Bien sûr, rien de tout cela n'est garanti. Il existe des risques réels. De la dépendance excessive à l'égard de quelques grands projets au danger de voir l'économie numérique croître parallèlement à une économie traditionnelle à la traîne. Il y a des défis à relever en matière de logement, de mobilité, de qualification de la main-d'œuvre et de répartition équilibrée du développement entre la côte et l'intérieur.
Mais pour la première fois depuis de nombreuses années, les signes pointent tous dans la même direction. Le Portugal figure sur la carte des grands investisseurs en technologie. Il dispose d'un écosystème croissant de startups, d'universités qui commencent à être plus connectées au tissu économique, de programmes visant à attirer les talents internationaux qui impliquent des partenariats entre les municipalités, les établissements d'enseignement supérieur et des structures telles que Empowered Startups.

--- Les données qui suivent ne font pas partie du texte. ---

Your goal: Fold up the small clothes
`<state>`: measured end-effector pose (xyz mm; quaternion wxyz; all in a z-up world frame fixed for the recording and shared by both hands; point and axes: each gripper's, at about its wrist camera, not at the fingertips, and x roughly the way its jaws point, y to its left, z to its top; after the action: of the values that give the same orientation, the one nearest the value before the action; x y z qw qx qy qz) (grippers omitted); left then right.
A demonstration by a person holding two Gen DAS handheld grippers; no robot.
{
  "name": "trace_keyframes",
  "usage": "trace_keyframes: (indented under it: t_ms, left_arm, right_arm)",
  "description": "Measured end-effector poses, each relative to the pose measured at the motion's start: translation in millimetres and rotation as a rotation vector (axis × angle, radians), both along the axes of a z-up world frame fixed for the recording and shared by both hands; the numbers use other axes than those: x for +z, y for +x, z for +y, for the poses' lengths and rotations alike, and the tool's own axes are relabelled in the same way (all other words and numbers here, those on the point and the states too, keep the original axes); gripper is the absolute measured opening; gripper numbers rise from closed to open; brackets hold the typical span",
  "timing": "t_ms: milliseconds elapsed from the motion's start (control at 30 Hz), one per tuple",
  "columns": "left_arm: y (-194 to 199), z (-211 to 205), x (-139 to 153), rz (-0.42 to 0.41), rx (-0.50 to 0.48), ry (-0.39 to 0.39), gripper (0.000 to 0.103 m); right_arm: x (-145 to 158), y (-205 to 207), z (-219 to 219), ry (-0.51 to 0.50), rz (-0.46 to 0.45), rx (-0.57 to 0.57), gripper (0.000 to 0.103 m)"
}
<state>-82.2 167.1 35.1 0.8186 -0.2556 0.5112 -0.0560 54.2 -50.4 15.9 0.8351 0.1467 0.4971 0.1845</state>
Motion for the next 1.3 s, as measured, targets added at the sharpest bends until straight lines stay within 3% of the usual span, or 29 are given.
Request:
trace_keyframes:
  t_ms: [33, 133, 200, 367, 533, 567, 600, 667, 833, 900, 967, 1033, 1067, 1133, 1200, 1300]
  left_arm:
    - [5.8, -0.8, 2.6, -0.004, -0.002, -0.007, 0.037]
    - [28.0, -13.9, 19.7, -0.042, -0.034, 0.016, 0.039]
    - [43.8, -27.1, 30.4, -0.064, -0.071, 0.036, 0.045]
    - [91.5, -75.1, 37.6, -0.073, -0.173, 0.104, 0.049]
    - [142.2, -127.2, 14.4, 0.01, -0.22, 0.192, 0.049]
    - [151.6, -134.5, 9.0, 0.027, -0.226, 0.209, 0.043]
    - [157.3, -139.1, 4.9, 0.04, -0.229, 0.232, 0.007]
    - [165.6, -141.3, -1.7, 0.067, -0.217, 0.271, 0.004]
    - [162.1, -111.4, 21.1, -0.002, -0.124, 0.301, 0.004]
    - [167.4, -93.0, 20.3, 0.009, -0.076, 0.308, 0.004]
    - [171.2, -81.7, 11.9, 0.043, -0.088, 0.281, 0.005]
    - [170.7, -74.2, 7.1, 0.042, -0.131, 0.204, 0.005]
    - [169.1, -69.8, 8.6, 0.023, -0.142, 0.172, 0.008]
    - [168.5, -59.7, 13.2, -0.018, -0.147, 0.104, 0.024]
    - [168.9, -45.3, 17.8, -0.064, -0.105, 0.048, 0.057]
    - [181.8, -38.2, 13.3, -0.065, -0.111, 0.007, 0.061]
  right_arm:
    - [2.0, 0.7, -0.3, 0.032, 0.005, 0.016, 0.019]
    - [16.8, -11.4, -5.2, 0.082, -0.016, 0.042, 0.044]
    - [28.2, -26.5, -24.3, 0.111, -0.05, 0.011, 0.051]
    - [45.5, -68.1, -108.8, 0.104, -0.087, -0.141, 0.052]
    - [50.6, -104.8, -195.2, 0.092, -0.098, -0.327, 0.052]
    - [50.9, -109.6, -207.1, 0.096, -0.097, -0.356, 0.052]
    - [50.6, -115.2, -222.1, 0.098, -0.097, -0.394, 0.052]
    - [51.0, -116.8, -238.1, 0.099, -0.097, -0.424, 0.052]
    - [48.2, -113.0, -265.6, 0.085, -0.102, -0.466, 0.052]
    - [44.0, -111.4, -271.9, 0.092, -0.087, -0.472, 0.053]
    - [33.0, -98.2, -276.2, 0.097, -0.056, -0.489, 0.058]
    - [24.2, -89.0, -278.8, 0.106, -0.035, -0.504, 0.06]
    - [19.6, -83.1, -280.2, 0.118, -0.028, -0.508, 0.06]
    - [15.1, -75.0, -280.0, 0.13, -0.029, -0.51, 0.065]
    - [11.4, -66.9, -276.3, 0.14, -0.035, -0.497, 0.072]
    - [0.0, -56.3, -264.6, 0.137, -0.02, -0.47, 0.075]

Sa capitale accueille l'une des plus grandes conférences technologiques au monde et compte déjà des dizaines de licornes nationales et internationales.
Que le Web Summit reste à Lisbonne au-delà de 2027 ou non est presque un détail. L'important est que le pays a déjà franchi un point de non-retour dans la façon dont il est perçu. De pays de vacances, il est devenu un pays d'avenir. La question n'est plus de savoir si le Portugal va changer, mais comment nous allons faire en sorte que ce changement touche tout le monde et pas seulement quelques uns.
L'avenir numérique est en marche. La prochaine décennie nous dira si nous avons su transformer ce moment en une opportunité structurelle. Moi qui ai eu la chance d'être là pour voir et entendre tout cela, j'ai choisi de le croire.